Arbitration Act: The Intersection between Remittal and Review

It is arguable that (one of) the most important legal consequences of an arbitration award is that it brings finality to the dispute between the parties in that the arbitrator’s decision is final and there is no appeal to the courts or an appeal tribunal unless the arbitration agreement makes provisions for an appeal to an appeal tribunal. This feature certainly makes arbitrations appeal to users.

4 May 2021 4 min read Dispute Resolution Alert Article

At a glance

  • An arbitration award brings finality to a dispute, with no appeal to the courts unless specified in the arbitration agreement, but there are mechanisms in the Arbitration Act, 1965 to challenge the outcome.
  • An award can be remitted for reconsideration if "good cause" is shown, ensuring a clear and unambiguous resolution of the disputes without prejudice to the parties.
  • An award can be set aside in limited circumstances, such as arbitrator misconduct, gross irregularity in proceedings, or improper obtaining of the award, but courts show deference to arbitral decisions and intervention is limited.

The reality however is that an award is often not the last piece in a dispute. The Arbitration Act, 1965 contain various mechanisms to challenge the outcome such as the remittal for consideration in terms of section 32 and the setting aside in terms of section 33.

Remittal of an award for reconsideration

Section 32(2) of the Arbitration Act provides that the court may, on good cause shown, remit any matter which was referred to arbitration, to the arbitration tribunal for reconsideration and for the making of a further award or a fresh award or for such other purpose as the court may direct. An award may therefore be remitted where “good cause” has been shown for doing so. Good cause is generally understood to be a phrase of wide import that requires a Court to consider each case on its merits in order to achieve a just and equitable result in the particular circumstances.

At reconsideration, the arbitration tribunal must dispose of a matter within three months unless the parties or the court direct otherwise.

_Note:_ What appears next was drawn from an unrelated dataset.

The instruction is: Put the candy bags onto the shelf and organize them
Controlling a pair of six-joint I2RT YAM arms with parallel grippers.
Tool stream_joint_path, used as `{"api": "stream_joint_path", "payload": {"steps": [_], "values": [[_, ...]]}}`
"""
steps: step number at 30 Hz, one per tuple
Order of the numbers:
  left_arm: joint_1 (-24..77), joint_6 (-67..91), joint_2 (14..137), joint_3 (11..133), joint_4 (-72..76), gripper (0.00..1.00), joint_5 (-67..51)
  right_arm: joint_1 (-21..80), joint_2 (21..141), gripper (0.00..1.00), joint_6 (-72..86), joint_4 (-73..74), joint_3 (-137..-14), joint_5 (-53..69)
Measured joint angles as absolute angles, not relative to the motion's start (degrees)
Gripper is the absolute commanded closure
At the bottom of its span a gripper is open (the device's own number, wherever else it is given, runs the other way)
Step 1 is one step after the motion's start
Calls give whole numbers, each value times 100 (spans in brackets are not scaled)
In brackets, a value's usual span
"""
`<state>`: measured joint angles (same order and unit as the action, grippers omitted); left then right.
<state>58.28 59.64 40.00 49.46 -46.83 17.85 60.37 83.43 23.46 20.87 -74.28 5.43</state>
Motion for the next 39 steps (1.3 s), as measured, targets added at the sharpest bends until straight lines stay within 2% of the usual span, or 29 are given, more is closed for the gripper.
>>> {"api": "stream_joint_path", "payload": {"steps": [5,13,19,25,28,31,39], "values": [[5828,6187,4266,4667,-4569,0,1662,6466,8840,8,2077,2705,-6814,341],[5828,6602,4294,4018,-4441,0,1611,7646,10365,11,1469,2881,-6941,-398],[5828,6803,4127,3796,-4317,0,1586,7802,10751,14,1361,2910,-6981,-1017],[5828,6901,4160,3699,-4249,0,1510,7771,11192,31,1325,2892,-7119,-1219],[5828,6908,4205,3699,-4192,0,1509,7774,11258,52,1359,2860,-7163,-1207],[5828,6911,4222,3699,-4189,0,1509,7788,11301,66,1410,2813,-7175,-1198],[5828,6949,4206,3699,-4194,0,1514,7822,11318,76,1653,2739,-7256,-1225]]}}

It is however crucial to bear in mind that remittal is not a disguised appeal or review, but a remedy to ensure that the arbitrator or tribunal resolves the disputes which fall for adjudication in a manner that is clear and unambiguous, thereby avoiding prejudice to the parties.

Setting aside of award

The circumstances under which an arbitral award can be set aside are set out in section 33 as follows:

  • where the arbitrator has misconducted himself in relation to his duties as arbitrator;
  • the arbitrator has committed any gross irregularity in the conduct of the arbitration proceedings or has exceeded his powers; or
  • an arbitration award has been improperly obtained.

If the award is set aside the dispute shall, at the request of either party, be submitted to a new arbitration tribunal constituted in the manner directed by the court.

It is clear from the above that the rights of parties to have an arbitral award set aside are very limited. Our courts observe a high degree of deference to arbitral decisions in line with the principle of party autonomy. Hence the scope for intervention by the courts is very limited.

In practice, it is always not entirely clear whether a party must submit the award for remittal and reconsideration or seek to set aside the award or a portion thereof in any particular set of circumstances. This is borne out by two recent High Court judgments of Croock v Lipschitz and Others (2019/18319) [2020] ZAGPJHC 80 (12 March 2020) and Quality Products (Pty) Ltd v MAMCSA Security Consultants CC and Another (12447/2017) [2020] ZAKZDHC 13 (20 May 2020).

In Croock, the applicant sought an order reviewing and setting aside an award on the basis that the arbitrator committed gross irregularities in the conduct of the arbitration proceedings. During the arbitration, one of the parties pleaded and argued that the terms of the agreement are such that it was contra bonis mores or against public policy, and consequently unenforceable. The arbitrators however did not deal with this defence at all. The court found in these circumstances, the arbitrators failed to deal with a substantive issue pleaded which resulted in not having a case fully and fairly determined. The court therefore set aside a portion of the award and referred it back to the same arbitration panel to hear argument and to determine the defence pleaded.

In MAMCSA, the applicant sought an order remitting the award to the arbitrator for reconsideration on the basis that he failed to consider and determine whether a natural person can hold a member’s interest as a nominee; and if so, does it necessarily follow that a nominee is vested with the rights of the registered member. The court found that the arbitrator failed to consider the second issue before him and in particular, consider the argument and the cases relied upon in support thereof. This was found to constitute good cause for a remittal as required.

So even though the guiding principle of consensual arbitration remains finality – right or wrong, the Arbitration Act, 1965 contains various mechanisms to upset an arbitral award. It is therefore important that parties carefully consider an arbitral award upon publication as it is always not entirely clear whether a party must submit the award for remittal and reconsideration or seek to set aside the award or a portion thereof in any particular set of circumstances. Identifying the correct cause of action is therefore key.